→ **BRIEF**
Each line that includes "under" must be copied from the records.

→ **INPUT DATA**
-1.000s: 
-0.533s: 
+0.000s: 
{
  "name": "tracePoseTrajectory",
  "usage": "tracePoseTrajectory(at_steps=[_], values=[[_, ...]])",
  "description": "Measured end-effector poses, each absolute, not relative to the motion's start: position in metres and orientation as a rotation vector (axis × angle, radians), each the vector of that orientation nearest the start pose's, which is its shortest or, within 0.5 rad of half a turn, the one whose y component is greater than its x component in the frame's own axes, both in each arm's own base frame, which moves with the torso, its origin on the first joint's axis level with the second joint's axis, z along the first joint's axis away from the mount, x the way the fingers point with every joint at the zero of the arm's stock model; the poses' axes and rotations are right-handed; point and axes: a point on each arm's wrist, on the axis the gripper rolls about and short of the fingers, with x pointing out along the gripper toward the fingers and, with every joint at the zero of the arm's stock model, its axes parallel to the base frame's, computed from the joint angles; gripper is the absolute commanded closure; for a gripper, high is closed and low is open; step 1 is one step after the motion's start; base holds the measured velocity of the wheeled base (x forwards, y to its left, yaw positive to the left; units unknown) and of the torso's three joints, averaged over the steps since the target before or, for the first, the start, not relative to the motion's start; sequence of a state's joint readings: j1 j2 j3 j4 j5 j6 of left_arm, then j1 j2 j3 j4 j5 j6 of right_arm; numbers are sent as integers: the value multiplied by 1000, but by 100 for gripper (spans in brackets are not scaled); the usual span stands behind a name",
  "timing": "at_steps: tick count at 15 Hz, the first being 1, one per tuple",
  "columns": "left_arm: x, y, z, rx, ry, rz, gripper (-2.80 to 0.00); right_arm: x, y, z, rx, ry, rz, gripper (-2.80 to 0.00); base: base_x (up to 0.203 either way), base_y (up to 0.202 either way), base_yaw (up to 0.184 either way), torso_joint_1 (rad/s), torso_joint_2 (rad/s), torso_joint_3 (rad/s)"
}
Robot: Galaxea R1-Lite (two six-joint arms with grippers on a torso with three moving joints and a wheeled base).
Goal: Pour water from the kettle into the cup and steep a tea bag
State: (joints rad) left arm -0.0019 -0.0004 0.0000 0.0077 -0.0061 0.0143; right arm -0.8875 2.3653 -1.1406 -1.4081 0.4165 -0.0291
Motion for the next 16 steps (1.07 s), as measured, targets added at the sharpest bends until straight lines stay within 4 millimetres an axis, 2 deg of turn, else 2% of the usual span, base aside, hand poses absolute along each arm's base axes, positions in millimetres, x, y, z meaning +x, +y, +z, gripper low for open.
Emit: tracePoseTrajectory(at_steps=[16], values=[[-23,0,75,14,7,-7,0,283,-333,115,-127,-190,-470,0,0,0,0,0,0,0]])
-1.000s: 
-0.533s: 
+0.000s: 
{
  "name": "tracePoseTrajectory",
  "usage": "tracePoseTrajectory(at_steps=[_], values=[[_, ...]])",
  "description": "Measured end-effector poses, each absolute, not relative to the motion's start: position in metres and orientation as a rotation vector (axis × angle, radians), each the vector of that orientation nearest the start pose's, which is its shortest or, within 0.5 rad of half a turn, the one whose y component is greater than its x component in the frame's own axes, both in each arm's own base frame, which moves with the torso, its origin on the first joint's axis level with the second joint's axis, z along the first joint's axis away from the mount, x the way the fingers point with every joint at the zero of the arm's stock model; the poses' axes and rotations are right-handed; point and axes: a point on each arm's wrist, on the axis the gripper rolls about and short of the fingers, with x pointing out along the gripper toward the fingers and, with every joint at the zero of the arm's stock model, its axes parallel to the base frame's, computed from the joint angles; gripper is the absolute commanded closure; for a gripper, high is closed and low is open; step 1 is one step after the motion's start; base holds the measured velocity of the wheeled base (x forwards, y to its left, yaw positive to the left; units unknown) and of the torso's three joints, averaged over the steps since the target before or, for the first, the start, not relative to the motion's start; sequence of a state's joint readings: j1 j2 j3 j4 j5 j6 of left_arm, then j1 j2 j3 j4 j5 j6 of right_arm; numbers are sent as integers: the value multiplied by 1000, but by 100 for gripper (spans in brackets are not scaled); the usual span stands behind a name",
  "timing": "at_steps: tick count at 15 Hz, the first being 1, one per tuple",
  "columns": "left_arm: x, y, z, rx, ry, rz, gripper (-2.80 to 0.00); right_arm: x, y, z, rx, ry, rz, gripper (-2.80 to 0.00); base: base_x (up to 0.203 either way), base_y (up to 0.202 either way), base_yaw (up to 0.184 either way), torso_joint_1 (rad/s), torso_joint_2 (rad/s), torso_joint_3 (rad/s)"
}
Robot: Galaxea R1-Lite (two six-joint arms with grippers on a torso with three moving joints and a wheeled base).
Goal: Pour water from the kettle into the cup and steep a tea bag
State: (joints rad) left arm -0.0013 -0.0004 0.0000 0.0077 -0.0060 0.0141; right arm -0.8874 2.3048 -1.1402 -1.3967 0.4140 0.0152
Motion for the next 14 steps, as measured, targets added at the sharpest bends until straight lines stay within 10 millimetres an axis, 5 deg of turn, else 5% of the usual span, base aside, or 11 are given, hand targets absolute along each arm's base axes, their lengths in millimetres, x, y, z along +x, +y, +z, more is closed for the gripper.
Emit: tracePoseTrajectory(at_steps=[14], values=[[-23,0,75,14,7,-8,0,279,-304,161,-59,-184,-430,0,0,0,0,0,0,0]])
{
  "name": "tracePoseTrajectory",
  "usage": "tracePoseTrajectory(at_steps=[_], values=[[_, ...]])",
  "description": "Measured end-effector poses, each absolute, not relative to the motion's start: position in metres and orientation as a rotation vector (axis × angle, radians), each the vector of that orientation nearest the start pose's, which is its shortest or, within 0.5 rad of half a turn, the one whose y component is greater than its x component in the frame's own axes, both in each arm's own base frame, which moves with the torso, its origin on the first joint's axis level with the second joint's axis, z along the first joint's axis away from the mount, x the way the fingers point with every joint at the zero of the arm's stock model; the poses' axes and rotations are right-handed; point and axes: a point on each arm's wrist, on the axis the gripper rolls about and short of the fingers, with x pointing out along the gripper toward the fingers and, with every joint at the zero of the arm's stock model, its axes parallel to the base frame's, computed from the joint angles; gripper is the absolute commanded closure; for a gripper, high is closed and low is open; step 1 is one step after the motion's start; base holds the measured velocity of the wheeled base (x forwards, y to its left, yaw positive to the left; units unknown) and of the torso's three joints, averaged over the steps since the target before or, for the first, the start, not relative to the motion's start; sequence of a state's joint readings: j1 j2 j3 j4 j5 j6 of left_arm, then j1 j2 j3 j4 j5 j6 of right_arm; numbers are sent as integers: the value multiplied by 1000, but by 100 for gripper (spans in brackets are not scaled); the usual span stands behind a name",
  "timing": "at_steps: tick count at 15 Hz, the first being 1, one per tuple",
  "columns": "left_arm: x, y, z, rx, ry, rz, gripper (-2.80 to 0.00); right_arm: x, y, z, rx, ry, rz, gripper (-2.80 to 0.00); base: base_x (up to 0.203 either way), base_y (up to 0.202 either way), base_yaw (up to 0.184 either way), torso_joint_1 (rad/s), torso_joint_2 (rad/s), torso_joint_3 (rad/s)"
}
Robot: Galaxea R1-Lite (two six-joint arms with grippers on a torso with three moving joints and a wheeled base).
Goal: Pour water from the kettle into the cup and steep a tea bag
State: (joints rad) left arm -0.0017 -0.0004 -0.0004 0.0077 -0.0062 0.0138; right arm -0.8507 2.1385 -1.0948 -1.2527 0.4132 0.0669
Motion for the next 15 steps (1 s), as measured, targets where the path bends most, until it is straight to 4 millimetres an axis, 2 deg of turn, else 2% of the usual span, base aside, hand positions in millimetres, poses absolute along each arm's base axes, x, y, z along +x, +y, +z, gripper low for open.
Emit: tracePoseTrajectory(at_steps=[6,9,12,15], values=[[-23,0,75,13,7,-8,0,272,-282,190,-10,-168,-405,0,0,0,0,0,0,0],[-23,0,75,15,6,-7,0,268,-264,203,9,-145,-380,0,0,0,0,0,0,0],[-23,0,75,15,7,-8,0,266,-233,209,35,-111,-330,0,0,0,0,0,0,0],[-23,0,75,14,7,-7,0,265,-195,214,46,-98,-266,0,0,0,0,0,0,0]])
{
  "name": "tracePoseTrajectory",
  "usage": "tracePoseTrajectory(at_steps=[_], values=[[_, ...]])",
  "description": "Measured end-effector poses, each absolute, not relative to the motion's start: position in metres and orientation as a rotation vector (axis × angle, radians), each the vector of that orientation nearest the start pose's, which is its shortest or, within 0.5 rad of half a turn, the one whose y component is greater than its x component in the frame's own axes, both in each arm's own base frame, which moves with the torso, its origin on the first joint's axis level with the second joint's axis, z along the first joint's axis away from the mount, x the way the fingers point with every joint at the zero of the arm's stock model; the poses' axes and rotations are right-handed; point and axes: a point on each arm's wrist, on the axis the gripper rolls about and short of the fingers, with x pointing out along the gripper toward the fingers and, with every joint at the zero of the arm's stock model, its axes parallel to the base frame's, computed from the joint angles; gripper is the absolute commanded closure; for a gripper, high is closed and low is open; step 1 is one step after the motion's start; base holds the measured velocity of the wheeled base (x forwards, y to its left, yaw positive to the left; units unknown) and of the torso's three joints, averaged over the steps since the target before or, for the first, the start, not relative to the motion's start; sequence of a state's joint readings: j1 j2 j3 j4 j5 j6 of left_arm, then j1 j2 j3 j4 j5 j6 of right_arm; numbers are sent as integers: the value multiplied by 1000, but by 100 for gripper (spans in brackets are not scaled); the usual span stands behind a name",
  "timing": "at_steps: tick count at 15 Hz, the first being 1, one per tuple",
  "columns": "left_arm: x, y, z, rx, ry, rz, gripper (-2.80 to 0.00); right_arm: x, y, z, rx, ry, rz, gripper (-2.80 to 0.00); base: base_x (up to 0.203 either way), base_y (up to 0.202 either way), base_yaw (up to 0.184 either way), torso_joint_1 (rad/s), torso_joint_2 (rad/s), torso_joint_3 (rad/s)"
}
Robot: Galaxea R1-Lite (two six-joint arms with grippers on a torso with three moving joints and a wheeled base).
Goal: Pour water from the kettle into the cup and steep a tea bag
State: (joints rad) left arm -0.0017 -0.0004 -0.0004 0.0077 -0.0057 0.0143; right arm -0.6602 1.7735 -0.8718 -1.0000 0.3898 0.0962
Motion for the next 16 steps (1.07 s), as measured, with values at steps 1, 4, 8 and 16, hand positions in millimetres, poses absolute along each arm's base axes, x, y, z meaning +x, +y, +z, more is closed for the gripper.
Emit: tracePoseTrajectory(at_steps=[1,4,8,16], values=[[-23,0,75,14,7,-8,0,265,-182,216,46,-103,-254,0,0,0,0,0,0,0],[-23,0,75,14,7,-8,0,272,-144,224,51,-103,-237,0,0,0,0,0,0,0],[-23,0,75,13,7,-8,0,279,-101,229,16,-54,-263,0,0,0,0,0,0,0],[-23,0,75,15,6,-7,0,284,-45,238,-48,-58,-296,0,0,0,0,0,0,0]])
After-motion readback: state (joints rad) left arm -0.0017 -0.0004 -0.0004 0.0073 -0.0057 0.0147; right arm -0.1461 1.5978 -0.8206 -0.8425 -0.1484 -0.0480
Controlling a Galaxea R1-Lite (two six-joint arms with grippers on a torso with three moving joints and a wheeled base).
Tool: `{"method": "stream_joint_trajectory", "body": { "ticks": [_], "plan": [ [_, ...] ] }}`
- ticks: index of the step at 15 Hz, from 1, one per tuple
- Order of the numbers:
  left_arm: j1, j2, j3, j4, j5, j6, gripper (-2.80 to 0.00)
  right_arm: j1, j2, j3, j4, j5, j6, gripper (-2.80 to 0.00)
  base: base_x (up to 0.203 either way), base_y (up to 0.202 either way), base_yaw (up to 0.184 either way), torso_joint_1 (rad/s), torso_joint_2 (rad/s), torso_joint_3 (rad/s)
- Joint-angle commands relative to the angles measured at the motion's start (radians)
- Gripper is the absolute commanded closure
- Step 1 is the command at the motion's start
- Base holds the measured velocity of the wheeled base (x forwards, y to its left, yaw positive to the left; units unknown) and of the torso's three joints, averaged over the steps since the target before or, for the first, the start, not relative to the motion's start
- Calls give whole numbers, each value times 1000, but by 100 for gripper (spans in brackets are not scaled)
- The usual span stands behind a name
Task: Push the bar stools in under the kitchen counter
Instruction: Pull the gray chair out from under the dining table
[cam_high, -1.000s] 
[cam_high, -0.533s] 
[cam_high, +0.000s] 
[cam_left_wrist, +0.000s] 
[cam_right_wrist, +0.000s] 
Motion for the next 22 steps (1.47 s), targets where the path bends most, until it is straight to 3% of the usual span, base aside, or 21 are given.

→ **RESPONSE BOX**
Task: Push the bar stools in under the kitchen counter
Instruction: Pull the gray chair out from under the dining table

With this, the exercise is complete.